To convert that to a stored proc, just insert it into db.system.js:

> db.system.js.save({_id:"addNumbers", value:function(x, y){ return x + y; }});

Stored procs can be viewed, altered and deleted in the same way as any document in any collection, as that's all they are. So we can check that our code was successfully stored by using a simple find():

> db.system.js.find()
{ "_id" : "addNumbers", "value" : function cf__3__f_(x, y) {
    return x + y;
} }

Ignore the machine-generated function name. That looks good, and we can start to actually use the proc. That's done using db.eval():

> db.eval('addNumbers(17, 25)');
42

That's all pretty simple, I think.

Preventing Injection of Vulnerabilities

One important point to be aware of is that you shouldn't directly call db.eval() on user-supplied data, as this opens you up to risks analogous with SQL injection attacks (let's call it NoSQL injection), and raises the risk of the proc choking on characters that might comprise a syntax error.

The solution to this is to modify the approach slightly, with the parameters to addNumbers() being passed in as extra parameters to db.eval() itself. In this way, MongoDB knows that the parameters are to be treated as data rather than as code.
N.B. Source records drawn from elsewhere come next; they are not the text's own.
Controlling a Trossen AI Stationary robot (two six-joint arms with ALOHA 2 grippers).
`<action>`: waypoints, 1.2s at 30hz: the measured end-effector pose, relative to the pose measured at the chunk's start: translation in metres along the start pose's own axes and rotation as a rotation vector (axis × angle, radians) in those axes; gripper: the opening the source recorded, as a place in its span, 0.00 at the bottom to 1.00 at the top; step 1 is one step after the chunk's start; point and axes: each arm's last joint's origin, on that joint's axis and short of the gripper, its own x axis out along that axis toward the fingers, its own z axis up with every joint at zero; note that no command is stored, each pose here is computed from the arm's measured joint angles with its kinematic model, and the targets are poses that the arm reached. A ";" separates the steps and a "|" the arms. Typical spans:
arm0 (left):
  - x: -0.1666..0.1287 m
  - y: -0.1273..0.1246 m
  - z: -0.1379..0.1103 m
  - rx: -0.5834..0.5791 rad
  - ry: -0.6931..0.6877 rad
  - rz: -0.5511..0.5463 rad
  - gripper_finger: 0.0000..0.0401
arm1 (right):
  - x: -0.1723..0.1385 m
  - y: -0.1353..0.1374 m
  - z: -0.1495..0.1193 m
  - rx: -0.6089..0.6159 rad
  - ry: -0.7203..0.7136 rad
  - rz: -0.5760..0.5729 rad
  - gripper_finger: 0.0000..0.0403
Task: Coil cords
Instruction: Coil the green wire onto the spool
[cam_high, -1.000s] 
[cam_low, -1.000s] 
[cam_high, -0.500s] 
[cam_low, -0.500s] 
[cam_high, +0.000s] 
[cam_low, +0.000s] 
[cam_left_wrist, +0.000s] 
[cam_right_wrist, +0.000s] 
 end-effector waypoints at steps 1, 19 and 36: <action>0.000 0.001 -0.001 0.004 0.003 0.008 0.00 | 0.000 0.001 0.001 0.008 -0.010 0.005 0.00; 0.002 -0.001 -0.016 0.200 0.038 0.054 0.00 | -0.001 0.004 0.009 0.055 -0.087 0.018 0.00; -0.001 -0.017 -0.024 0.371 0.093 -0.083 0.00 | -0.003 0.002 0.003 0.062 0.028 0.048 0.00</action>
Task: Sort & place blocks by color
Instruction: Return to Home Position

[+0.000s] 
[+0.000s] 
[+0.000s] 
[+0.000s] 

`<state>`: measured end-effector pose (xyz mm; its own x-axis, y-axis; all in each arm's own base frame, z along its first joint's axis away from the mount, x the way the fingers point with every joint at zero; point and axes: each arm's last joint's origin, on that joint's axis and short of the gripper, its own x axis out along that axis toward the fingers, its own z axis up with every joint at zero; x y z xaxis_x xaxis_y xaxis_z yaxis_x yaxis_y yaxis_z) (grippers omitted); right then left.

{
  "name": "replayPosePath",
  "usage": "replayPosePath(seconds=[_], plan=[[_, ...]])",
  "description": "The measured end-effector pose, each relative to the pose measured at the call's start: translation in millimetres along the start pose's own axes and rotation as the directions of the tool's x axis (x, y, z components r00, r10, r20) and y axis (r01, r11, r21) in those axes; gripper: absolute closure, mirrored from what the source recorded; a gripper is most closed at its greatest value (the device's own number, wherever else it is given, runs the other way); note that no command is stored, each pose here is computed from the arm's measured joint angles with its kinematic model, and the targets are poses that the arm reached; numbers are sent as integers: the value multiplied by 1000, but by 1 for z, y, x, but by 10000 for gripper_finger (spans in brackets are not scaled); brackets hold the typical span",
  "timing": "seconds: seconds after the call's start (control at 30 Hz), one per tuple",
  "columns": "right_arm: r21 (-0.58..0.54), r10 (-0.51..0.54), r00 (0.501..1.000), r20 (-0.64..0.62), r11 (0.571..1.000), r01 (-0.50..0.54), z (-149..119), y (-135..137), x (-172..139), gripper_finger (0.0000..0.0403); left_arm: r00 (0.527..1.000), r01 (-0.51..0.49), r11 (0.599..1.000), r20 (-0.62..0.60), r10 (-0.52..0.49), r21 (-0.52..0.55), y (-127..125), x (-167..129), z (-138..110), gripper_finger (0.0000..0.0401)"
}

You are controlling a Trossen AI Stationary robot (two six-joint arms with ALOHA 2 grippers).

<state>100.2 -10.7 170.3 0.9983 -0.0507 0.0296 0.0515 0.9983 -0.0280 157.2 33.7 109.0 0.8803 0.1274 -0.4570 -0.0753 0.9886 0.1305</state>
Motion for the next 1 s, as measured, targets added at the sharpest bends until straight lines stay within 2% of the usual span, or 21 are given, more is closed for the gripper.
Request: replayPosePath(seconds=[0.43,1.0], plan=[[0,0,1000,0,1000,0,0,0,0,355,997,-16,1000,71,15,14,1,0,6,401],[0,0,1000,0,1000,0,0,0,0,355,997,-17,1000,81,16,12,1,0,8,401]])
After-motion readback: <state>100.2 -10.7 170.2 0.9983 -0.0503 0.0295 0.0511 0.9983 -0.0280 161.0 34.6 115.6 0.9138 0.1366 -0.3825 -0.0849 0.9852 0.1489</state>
An example should make that clearer, though I was unable to find one online. Well, here's one:

> db.eval(function(x,y) { return addNumbers(x, y); }, 17, 25)
42

The syntax is kind of esoteric, as to achieve this, you have to wrap the call to addNumbers() in an anonymous function. But it works, and hopefully you can see what's going on there.

MongoDB Stored Procs from PHP

While we're here, I'll add a few notes about doing all of this from PHP, as that was the next challenge. The PHP MongoDB drivers, available via PECL, make this relatively simple, so let's have a look.

Creating a stored proc from PHP is done as follows:

<?php
 
$mongo      = new Mongo('mongodb://mymongo.server');
$database   = $mongo->selectDB('my-database-name');
$collection = $database->selectCollection('system.js');
 
$proccode = 'function addNumbers(x, y) { return x + y; }';
 
$collection->save(
                array(
                    '_id'   => 'addNumbers',
                    'value' => new MongoCode($proccode),
));

Do ensure that the "_id" is set to whatever you want the function to be called. One genuinely tricky bit here can be escaping various characters in the code that might get treated specially by PHP and/or JavaScript, including quotes, backslashes and so forth. My function contained a fairly involved regular expression, so this bit was particularly painful in my case.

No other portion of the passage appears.